> [PROBLEM TO SOLVE]:
Among the entries below, which lines run from the line with "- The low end" through the line with "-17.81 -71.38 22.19"? Retype those, both ends included, exactly and without pictures.
◆ ◆ ◆
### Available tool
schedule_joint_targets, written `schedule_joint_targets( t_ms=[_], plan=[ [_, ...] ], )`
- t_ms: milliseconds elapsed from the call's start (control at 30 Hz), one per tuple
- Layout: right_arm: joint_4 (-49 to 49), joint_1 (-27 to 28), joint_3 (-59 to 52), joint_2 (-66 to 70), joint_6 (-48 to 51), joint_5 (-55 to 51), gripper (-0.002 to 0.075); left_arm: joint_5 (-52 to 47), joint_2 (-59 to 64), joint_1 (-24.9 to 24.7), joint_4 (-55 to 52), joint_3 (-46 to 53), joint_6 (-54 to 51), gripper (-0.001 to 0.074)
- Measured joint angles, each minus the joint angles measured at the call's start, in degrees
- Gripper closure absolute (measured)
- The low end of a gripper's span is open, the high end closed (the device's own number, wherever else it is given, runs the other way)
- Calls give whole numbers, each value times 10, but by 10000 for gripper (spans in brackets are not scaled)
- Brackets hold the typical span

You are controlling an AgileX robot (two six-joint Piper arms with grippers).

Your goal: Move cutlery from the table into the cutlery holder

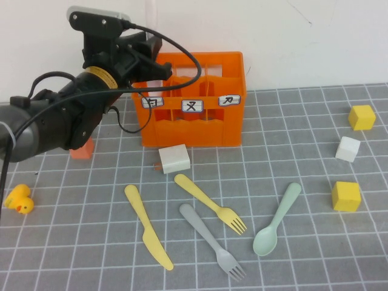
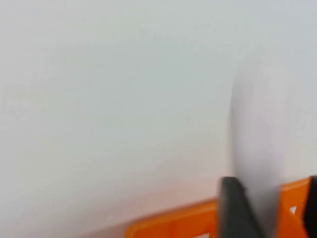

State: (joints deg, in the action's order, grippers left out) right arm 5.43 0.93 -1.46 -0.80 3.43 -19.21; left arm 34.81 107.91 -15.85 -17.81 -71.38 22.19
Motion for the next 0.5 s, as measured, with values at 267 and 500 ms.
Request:
schedule_joint_targets(
  t_ms=[267, 500],
  plan=[
    [0, 0, 0, 0, 0, 0, 729, -25, -17, 1, -21, 0, -3, 305],
    [0, 0, 0, 0, 0, 0, 729, -142, -154, 1, -30, 0, -7, 491]
  ],
)
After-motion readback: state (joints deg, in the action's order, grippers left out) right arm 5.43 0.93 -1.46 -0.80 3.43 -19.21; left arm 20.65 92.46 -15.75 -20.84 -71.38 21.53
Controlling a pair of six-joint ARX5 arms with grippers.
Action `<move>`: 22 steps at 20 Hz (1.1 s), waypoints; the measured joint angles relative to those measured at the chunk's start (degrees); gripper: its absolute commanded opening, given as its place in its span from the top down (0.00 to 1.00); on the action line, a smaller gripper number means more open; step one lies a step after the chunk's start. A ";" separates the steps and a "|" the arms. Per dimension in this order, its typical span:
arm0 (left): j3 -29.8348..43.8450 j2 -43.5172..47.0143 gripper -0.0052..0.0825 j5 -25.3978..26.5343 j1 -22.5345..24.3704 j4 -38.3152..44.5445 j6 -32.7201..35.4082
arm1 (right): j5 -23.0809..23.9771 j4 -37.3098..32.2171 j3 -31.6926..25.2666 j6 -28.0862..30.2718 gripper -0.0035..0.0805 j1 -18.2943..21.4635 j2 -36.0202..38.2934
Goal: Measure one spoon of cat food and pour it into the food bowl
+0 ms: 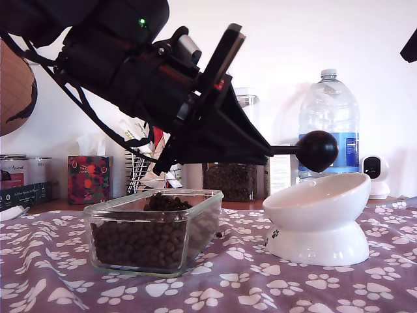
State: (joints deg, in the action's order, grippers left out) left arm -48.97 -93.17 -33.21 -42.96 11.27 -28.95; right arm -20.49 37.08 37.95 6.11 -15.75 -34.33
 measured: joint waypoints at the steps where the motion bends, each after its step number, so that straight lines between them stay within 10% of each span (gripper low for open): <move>1: 0.00 0.00 0.96 -1.03 0.42 0.33 -1.73 | 0.00 -0.04 0.00 0.00 0.97 0.00 0.00; 22: 0.00 -6.29 0.96 -13.75 3.69 12.81 -23.58 | -0.20 0.13 -0.02 0.02 0.97 0.00 0.00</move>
State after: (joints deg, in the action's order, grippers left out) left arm -48.97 -99.46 -46.96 -39.27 24.08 -52.53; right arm -20.69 37.21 37.93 6.13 -15.75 -34.33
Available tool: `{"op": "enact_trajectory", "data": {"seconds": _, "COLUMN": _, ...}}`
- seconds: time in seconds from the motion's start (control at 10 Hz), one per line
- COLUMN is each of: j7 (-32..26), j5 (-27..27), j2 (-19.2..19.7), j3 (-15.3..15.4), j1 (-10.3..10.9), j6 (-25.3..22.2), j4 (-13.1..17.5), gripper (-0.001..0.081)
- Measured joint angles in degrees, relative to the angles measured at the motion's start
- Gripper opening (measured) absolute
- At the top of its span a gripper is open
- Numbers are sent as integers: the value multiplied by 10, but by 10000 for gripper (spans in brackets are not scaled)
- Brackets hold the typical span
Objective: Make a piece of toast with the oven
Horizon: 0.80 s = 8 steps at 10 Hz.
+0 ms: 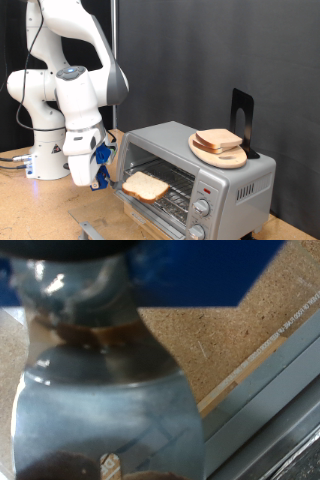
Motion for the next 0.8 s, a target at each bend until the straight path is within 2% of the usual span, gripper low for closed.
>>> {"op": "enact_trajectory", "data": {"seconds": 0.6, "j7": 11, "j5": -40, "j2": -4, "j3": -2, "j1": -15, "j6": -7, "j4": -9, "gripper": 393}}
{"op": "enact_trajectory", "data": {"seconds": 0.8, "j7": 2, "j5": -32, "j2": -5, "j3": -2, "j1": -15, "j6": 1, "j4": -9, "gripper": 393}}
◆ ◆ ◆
> [PROBLEM SOLUTION]:
- The low end of a gripper's span is open, the high end closed (the device's own number, wherever else it is given, runs the other way)
- Calls give whole numbers, each value times 10, but by 10000 for gripper (spans in brackets are not scaled)
- Brackets hold the typical span

You are controlling an AgileX robot (two six-joint Piper arms with grippers).

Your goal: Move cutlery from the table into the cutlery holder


State: (joints deg, in the action's order, grippers left out) right arm 5.43 0.93 -1.46 -0.80 3.43 -19.21; left arm 34.81 107.91 -15.85 -17.81 -71.38 22.19

Nothing else belongs in the answer.